YOUR OBJECTIVE: Please reproduce the following records exactly as they appear.

· · · · · · ·

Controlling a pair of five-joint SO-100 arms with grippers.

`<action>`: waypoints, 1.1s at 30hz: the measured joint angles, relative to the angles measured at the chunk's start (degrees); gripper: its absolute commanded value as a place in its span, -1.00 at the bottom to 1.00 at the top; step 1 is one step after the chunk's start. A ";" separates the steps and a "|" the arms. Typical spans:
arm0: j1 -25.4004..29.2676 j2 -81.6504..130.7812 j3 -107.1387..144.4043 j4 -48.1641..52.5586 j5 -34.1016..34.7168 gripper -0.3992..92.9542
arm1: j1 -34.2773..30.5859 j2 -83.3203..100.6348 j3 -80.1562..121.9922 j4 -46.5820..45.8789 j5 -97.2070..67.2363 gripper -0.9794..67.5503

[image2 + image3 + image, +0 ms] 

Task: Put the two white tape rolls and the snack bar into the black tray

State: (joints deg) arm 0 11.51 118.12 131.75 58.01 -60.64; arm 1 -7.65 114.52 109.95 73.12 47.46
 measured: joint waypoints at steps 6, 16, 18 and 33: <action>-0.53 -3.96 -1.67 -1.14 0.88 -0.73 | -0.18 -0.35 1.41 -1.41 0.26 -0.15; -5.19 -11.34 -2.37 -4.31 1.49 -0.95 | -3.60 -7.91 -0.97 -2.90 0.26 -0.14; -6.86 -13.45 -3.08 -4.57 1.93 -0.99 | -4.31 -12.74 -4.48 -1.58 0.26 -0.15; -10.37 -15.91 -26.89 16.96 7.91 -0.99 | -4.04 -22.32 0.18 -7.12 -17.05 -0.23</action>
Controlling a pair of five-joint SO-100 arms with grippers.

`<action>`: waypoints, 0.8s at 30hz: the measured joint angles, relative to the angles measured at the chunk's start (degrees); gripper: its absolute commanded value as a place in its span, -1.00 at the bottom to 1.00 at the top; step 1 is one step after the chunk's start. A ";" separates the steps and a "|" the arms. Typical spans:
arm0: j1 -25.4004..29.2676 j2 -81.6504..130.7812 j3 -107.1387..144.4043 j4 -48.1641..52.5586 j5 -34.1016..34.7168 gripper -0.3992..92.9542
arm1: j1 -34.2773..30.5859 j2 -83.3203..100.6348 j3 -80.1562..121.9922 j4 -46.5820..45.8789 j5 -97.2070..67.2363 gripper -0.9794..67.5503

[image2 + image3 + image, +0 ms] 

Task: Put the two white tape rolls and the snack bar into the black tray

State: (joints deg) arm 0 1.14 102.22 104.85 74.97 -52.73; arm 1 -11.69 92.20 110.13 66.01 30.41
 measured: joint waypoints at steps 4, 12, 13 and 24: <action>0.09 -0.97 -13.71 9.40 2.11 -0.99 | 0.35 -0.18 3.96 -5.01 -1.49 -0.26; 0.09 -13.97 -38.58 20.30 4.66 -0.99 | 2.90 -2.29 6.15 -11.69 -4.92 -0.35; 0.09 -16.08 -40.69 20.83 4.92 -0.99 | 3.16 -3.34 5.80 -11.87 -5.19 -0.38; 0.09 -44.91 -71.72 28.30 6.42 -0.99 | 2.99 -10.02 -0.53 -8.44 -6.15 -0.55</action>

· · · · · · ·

RESULT:
Controlling a pair of five-joint SO-100 arms with grippers.

`<action>`: waypoints, 1.1s at 30hz: the measured joint angles, relative to the angles measured at the chunk's start (degrees); gripper: its absolute commanded value as a place in its span, -1.00 at the bottom to 1.00 at the top; step 1 is one step after the chunk's start. A ";" separates the steps and a "|" the arms. Typical spans:
arm0: j1 -25.4004..29.2676 j2 -81.6504..130.7812 j3 -107.1387..144.4043 j4 -48.1641..52.5586 j5 -34.1016..34.7168 gripper -0.3992..92.9542
arm1: j1 -34.2773..30.5859 j2 -83.3203..100.6348 j3 -80.1562..121.9922 j4 -46.5820..45.8789 j5 -97.2070..67.2363 gripper -0.9794..67.5503

[image2 + image3 + image, +0 ms] 

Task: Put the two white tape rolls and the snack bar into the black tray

State: (joints deg) arm 0 11.51 118.12 131.75 58.01 -60.64; arm 1 -7.65 114.52 109.95 73.12 47.46
 measured: joint waypoints at steps 6, 16, 18 and 33: <action>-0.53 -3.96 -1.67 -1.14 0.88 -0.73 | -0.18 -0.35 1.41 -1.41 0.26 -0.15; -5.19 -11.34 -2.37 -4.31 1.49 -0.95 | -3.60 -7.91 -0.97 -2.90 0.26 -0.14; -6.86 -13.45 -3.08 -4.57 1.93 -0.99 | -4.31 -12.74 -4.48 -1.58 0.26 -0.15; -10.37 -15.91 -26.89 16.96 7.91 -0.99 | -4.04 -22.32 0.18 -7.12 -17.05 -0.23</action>
Controlling a pair of five-joint SO-100 arms with grippers.

`<action>`: waypoints, 0.8s at 30hz: the measured joint angles, relative to the angles measured at the chunk's start (degrees); gripper: its absolute commanded value as a place in its span, -1.00 at the bottom to 1.00 at the top; step 1 is one step after the chunk's start. A ";" separates the steps and a "|" the arms. Typical spans:
arm0: j1 -25.4004..29.2676 j2 -81.6504..130.7812 j3 -107.1387..144.4043 j4 -48.1641..52.5586 j5 -34.1016..34.7168 gripper -0.3992..92.9542
arm1: j1 -34.2773..30.5859 j2 -83.3203..100.6348 j3 -80.1562..121.9922 j4 -46.5820..45.8789 j5 -97.2070..67.2363 gripper -0.9794..67.5503

[image2 + image3 + image, +0 ms] 

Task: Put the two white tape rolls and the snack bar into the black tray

State: (joints deg) arm 0 1.14 102.22 104.85 74.97 -52.73; arm 1 -11.69 92.20 110.13 66.01 30.41
 measured: joint waypoints at steps 4, 12, 13 and 24: <action>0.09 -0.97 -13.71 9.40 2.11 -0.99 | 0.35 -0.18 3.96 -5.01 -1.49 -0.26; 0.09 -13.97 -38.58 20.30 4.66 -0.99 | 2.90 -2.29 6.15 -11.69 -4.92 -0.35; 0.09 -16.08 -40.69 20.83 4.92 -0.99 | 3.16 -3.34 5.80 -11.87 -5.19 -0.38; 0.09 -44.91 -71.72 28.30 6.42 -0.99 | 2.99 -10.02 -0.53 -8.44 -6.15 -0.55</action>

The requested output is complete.